Attualità
Frutta "inguardabile", meglio vendere o scartare?
La flessibilità termina quando inizia l'insoddisfazione del cliente
Gentile dott. Pattuelli,
In riferimento al suo articolo (Clicca qui per leggere l'articolo) apparso in data 11 aprile su IFN, pur condividendo in parte le sue considerazioni, credo sia anche vero che i meloni da lei fotografati, pur oggettivamente brutti da vedere, possano essere ancora buoni da mangiare in tutto o in parte e la loro messa in vendita, qualora non metta a rischio la salute del consumatore, possa inserirsi nel contesto della lotta allo spreco alimentare.
Nel settore Ho.re.ca. è prassi comune utilizzare la frutta con difetti esteriori per servirla in macedonia o già porzionata.
Qual è il suo punto di vista a riguardo?
Cordialmente
Lettera firmata
Gent.mo lettore,
sono contento che l’articolo abbia destato il suo interesse tanto da indurla a scrivere le sue osservazioni, alle quali rispondo con piacere, poiché affronta un tema certo interessante, quello dello spreco alimentare che va incrociarsi con quello delle norme di commercializzazione in ambito ortofrutticolo.
Nella fattispecie, il melone fotografato, le posso assicurare che non possedeva i requisiti minimi per essere commercializzato come prodotto fresco e non penso nemmeno che fosse idoneo per farne una macedonia. Ad ogni modo, sono d’accordo con lei quando sostiene che un frutto o un ortaggio con difetti estetici, che però non ne pregiudicano le caratteristiche organolettiche, debba essere messo in vendita tale quale (magari a prezzo scontato) o “trasformato” per preparazioni culinarie. Nel dettaglio tradizionale, ad esempio, da questo punto di vista c’è estrema elasticità che spesso manca in Gdo.

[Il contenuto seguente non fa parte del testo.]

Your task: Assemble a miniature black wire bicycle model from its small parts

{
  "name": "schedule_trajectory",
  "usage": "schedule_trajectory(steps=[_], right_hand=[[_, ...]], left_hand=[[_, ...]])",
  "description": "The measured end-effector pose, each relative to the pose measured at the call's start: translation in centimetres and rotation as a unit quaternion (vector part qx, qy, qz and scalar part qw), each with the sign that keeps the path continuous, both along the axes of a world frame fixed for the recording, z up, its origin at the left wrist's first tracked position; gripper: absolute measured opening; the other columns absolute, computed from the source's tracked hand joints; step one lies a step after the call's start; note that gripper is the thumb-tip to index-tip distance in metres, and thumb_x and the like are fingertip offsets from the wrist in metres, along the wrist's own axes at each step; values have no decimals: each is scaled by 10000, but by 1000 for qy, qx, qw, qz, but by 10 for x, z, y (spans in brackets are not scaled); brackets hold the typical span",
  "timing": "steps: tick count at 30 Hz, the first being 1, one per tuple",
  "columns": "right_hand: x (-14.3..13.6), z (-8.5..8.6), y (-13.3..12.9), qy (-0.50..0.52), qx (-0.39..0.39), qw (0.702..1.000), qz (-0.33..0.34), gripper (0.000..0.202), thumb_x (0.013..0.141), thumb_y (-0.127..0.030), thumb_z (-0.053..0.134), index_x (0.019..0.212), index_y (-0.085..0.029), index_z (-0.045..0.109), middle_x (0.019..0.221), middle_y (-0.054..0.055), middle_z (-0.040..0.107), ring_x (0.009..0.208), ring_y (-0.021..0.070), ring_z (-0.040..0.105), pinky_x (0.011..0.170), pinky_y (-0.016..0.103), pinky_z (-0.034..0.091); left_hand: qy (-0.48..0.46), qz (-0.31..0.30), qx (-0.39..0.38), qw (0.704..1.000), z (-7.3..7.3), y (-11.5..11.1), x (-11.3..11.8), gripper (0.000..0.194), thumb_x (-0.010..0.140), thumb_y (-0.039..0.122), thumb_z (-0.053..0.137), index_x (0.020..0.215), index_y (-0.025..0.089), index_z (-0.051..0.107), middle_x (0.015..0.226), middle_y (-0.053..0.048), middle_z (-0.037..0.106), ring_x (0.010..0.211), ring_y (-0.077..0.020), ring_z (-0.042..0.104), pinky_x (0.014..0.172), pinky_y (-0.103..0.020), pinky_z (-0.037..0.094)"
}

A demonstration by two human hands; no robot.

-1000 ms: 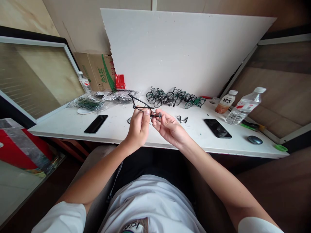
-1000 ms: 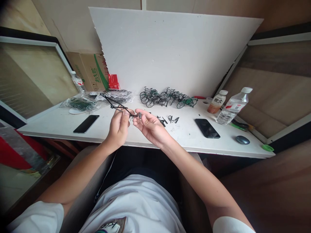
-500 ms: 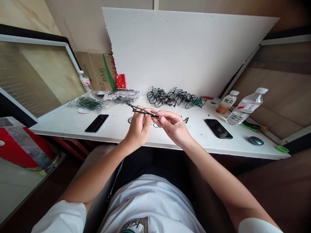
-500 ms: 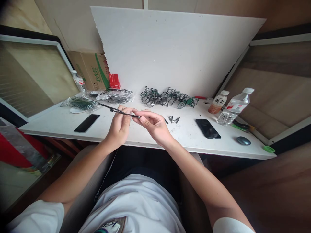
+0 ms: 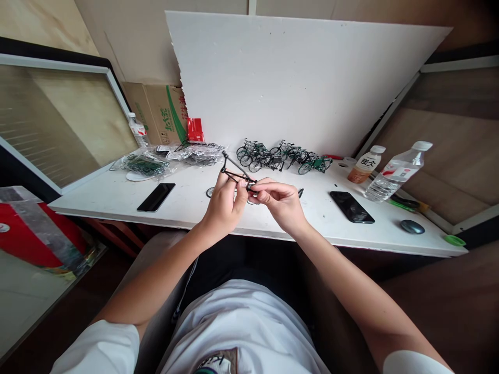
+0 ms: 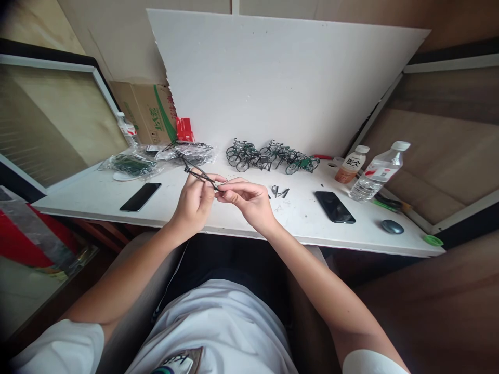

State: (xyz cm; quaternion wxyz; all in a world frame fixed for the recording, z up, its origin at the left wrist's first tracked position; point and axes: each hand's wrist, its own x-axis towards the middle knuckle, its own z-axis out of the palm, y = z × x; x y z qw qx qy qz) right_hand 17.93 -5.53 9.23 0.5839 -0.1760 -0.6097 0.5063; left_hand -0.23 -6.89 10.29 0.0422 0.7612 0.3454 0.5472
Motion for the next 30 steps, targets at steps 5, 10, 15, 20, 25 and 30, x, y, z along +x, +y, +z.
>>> schedule_trajectory(steps=[5, 10, 15, 20, 25, 30], right_hand=[[0, -1, 1, 13, -5, 1000, 7, 176, 818, -359, 969, 954, -278, 894, 967, 33, 794, 775, 153, 756, 821, 357, 700], [-2, -2, 0, 16, -30, 999, -1, 223, 773, -397, 994, 915, -264, 887, 965, 45, 818, 791, 169, 774, 786, 360, 717], [4, 0, 3, -4, -61, 998, 19, 272, 712, -390, 1028, 873, -226, 883, 902, 61, 839, 769, 189, 797, 705, 340, 729], [6, 1, 4, -18, -76, 997, 28, 291, 698, -405, 1034, 829, -208, 865, 790, 57, 824, 636, 182, 774, 611, 325, 704], [1, -1, 1, -3, -103, 995, 5, 325, 682, -420, 1040, 815, -199, 842, 763, 45, 811, 624, 174, 767, 638, 326, 703], [-2, 0, -3, 16, -139, 990, 13, 353, 612, -368, 1071, 801, -202, 824, 745, 19, 796, 615, 148, 745, 638, 294, 680]], left_hand=[[45, 29, 34, 998, 0, -3, -2, 453, 1158, 431, 339, 1249, 172, 699, 1173, -139, 650, 1118, -266, 627, 1014, -438, 558], [59, 36, 44, 997, -1, -2, -4, 466, 1151, 478, 347, 1263, 173, 682, 1117, -125, 596, 1012, -252, 617, 903, -415, 564], [100, 19, 56, 993, -1, 4, -8, 402, 1144, 450, 366, 1094, 182, 661, 1053, -120, 651, 1021, -273, 626, 940, -431, 547], [145, 38, 75, 986, -4, 8, -9, 408, 1136, 439, 344, 1156, 193, 668, 1078, -125, 670, 1020, -282, 623, 954, -437, 532], [153, 73, 93, 981, -6, 8, -7, 431, 1136, 417, 335, 1241, 180, 679, 1079, -134, 652, 993, -292, 599, 929, -445, 514], [146, 63, 88, 983, -8, 6, -5, 390, 1127, 386, 372, 1232, 173, 682, 1082, -139, 653, 975, -295, 579, 902, -448, 508]])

Infatti, è noto come in mercato tutto, o quasi, abbia un prezzo in funzione delle qualità espressa dal prodotto. Non a caso spesso i resi della Gdo vengono dirottati dai produttori al mercato ortofrutticolo più vicino, consapevoli che in qualche modo verranno venduti e non buttati.
Invece, nella Grande distribuzione, accade che il prodotto venga spesso rispedito al mittente solo perché non rispetta alla lettera i capitolati, come può essere una percentuale di colorazione sui frutti che non rispecchia quanto pattuito, oppure, perché in una cassetta è stato trovato un frutto leggermente avvizzito. In questi casi il reso del prodotto non solo è uno spreco inaccettabile, ma va pure contro ogni principio di sostenibilità ambientale. Piuttosto meglio metterlo in vendita in offerta magari spiegando alla clientela che il prodotto è brutto ma buono, il cosiddetto Ugly Food.
Allo stesso tempo, però, andrebbero ripensate le norme di commercializzazione in ambito ortofrutticolo per stare al passo coi tempi, per evitare di sprecare prodotti inutilmente. Quelle attuali considerano quasi solo aspetti estetici - forma, calibro, colore, difetti di buccia - ma non considerano quelli gustativi e portano a prediligere frutta bella ma non necessariamente buona. Anzi vendere quella brutta ma buona è fuorilegge. Non ce lo possiamo più permettere.